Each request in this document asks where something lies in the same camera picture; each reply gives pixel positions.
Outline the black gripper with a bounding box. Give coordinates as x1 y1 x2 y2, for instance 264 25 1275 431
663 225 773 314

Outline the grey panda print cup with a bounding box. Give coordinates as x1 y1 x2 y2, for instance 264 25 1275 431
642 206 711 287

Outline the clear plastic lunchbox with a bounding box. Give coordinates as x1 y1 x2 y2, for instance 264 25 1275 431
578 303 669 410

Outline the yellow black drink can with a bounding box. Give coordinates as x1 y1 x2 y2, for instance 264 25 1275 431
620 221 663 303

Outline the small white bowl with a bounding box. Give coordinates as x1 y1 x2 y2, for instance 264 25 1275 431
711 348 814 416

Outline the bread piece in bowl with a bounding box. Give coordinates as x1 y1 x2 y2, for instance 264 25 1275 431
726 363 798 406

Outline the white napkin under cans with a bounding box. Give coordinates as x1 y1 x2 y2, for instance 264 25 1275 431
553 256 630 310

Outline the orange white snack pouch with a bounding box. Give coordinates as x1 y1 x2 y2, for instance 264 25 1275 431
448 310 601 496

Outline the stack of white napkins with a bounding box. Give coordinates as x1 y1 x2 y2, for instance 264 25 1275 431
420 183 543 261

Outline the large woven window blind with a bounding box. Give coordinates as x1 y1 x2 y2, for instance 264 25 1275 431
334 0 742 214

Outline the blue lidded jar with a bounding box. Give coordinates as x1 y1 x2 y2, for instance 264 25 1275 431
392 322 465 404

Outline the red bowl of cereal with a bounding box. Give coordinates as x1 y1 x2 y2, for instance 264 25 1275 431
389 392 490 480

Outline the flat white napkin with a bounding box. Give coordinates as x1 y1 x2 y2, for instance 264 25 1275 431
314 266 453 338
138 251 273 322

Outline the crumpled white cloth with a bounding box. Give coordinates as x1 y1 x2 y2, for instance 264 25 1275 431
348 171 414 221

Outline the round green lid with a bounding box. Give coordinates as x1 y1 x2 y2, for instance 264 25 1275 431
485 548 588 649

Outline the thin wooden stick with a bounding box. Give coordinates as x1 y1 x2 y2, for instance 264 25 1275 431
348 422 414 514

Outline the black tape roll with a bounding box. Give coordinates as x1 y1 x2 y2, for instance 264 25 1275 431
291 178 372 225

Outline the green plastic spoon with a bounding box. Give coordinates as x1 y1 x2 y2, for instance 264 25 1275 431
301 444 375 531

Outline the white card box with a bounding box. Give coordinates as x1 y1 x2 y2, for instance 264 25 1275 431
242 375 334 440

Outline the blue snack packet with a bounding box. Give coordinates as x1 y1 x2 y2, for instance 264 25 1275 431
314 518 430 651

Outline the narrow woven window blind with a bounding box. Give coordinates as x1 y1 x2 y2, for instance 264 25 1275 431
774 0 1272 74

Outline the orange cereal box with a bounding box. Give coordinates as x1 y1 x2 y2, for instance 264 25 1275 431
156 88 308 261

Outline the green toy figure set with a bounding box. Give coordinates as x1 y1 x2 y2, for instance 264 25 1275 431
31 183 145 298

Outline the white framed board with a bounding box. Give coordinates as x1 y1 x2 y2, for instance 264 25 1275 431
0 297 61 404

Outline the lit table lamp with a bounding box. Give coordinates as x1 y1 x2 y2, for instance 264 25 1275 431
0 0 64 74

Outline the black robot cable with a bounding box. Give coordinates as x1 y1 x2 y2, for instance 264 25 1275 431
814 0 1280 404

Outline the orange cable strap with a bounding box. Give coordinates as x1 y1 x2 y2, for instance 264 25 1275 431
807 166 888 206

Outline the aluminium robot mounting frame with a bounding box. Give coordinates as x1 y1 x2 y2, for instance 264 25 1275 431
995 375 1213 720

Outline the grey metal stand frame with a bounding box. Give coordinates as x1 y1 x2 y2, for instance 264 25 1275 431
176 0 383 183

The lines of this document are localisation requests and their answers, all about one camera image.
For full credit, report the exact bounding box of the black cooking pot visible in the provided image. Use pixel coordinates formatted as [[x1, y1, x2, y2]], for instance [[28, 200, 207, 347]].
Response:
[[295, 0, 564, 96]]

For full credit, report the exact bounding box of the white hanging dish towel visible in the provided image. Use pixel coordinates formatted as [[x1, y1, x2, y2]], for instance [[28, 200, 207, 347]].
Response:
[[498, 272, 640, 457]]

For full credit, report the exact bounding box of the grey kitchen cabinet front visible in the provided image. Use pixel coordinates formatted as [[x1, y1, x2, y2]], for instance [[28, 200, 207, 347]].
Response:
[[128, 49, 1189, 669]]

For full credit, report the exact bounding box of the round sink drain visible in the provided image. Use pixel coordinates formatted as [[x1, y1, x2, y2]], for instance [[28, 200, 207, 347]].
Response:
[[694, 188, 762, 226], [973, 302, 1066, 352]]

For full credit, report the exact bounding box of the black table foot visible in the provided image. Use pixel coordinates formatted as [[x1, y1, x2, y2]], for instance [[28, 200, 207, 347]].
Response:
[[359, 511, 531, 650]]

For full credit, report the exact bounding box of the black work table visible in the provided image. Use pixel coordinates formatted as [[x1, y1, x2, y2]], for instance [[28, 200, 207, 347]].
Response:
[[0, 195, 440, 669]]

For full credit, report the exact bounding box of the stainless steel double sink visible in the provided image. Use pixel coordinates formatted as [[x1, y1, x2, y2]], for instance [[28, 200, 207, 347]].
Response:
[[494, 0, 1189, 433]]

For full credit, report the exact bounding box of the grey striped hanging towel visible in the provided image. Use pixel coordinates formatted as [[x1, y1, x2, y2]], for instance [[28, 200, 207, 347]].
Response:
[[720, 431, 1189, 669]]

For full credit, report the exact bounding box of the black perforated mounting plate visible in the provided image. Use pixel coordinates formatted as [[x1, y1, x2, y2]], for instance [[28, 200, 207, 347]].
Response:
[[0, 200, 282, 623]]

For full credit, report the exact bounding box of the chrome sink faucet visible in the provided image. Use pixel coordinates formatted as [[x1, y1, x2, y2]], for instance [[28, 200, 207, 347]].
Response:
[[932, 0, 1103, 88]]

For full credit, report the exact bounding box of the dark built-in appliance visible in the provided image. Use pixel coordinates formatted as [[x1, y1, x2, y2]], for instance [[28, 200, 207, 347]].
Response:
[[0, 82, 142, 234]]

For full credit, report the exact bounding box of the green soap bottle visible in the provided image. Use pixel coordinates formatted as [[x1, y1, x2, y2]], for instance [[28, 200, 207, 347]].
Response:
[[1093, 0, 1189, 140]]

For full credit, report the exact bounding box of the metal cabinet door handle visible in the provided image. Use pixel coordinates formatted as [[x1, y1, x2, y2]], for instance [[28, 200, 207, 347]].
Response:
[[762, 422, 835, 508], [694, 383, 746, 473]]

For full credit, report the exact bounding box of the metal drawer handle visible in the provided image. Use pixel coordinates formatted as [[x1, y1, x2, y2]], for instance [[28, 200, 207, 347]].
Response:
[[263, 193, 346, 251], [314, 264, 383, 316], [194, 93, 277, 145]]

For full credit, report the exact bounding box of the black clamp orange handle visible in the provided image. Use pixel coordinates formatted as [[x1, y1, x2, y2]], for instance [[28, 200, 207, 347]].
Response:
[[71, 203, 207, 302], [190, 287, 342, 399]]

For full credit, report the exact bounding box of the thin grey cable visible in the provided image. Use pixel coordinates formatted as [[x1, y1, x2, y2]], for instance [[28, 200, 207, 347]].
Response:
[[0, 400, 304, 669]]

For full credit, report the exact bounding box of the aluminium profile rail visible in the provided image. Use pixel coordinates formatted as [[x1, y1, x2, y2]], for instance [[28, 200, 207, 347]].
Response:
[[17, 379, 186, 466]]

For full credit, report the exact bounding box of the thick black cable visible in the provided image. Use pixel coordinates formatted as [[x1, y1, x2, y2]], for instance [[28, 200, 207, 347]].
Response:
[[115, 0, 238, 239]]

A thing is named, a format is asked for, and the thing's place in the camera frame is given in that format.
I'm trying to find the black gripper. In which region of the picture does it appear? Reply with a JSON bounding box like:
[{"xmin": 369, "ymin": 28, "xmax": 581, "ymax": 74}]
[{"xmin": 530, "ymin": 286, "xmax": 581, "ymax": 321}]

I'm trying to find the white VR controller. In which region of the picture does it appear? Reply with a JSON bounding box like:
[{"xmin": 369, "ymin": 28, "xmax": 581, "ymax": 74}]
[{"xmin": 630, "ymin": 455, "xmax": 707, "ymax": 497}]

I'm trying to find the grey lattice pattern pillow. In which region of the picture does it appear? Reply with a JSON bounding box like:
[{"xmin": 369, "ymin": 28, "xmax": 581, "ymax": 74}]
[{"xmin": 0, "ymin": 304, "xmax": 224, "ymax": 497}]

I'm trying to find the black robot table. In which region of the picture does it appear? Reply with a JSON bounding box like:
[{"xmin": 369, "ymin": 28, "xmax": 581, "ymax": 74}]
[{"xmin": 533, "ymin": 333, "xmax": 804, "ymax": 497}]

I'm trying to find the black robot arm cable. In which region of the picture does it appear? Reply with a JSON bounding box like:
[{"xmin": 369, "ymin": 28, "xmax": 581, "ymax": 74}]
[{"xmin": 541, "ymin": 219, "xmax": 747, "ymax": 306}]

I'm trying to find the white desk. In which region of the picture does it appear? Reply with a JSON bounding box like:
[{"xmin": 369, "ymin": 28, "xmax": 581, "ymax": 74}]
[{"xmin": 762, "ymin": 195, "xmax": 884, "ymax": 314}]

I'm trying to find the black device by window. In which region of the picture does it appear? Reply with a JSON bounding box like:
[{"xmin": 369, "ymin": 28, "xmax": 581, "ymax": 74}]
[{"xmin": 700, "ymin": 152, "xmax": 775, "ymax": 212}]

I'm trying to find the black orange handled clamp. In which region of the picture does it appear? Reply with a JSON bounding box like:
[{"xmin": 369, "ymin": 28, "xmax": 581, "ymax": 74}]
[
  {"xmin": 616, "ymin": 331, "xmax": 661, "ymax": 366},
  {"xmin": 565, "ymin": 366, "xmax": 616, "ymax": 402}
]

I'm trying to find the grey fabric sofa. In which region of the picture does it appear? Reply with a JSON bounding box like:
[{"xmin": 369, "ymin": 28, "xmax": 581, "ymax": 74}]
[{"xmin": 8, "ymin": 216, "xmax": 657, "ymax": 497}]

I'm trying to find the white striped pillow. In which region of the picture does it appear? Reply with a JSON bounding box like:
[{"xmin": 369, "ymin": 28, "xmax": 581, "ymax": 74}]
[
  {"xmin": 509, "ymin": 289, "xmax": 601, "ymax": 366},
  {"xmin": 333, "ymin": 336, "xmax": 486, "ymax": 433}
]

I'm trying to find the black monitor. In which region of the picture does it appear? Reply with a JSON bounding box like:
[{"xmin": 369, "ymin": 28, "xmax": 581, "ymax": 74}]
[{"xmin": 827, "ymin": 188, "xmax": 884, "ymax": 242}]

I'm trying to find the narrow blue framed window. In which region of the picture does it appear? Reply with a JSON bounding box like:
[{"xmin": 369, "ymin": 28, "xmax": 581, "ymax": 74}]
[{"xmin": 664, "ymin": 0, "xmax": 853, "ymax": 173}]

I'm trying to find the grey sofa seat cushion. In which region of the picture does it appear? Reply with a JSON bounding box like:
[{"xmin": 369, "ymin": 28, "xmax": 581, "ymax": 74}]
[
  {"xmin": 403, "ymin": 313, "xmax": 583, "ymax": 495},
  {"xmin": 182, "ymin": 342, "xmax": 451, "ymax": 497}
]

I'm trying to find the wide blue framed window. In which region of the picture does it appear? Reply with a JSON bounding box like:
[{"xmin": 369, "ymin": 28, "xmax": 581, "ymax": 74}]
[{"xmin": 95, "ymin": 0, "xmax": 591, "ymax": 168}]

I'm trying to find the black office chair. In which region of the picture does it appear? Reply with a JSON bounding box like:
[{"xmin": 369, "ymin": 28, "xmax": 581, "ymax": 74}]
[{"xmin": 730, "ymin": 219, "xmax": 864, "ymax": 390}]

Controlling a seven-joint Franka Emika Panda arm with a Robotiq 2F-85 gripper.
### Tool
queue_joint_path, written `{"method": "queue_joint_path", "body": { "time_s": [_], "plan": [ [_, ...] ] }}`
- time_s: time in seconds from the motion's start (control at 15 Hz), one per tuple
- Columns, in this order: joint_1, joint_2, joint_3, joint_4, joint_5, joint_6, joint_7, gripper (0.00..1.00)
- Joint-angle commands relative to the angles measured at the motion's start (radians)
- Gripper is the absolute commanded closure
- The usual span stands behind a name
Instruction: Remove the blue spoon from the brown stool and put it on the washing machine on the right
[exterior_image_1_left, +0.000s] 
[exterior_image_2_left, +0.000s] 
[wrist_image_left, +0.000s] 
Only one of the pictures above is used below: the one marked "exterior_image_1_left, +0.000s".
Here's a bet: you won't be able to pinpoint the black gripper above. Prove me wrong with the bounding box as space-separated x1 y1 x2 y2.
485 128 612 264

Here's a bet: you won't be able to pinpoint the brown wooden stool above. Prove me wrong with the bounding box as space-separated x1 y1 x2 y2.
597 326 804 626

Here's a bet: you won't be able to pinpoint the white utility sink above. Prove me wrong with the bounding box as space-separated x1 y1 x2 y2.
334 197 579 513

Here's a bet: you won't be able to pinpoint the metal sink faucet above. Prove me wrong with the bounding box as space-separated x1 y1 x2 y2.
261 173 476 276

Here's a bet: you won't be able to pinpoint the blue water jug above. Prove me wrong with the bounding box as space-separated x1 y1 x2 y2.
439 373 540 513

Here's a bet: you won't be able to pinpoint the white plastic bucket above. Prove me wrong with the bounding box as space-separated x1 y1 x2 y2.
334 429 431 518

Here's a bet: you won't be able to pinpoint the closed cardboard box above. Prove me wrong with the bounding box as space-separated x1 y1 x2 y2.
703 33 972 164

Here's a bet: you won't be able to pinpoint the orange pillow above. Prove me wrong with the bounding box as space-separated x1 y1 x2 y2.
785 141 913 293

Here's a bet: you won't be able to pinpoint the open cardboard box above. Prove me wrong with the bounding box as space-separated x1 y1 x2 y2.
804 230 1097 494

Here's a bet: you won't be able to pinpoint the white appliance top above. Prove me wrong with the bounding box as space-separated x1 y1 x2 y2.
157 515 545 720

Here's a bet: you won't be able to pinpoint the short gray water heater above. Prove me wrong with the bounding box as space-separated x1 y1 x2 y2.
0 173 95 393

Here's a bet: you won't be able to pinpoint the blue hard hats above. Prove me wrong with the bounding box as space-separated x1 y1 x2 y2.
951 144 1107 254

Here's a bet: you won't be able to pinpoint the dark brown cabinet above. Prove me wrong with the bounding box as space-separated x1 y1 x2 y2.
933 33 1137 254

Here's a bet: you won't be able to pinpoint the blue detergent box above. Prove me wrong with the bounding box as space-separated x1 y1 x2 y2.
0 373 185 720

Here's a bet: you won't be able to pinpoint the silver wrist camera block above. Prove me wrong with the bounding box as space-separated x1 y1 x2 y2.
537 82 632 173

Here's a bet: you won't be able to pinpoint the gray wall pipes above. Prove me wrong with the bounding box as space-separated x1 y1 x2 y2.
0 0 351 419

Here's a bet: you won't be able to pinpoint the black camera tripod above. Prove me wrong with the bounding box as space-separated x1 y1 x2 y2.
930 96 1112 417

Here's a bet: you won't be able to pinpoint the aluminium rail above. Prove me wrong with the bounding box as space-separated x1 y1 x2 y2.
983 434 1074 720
+ + +
AIM OF THE EXERCISE -
The result should be every line that contains "striped", copied from the entries.

RESULT BELOW -
For full credit, report the exact bounding box of the grey striped hanging towel visible in the provided image. Use pixel coordinates formatted as [[x1, y1, x2, y2]], for instance [[28, 200, 207, 347]].
I'm trying to find the white striped pillow. In which region of the picture does it appear? Reply with a JSON bounding box like:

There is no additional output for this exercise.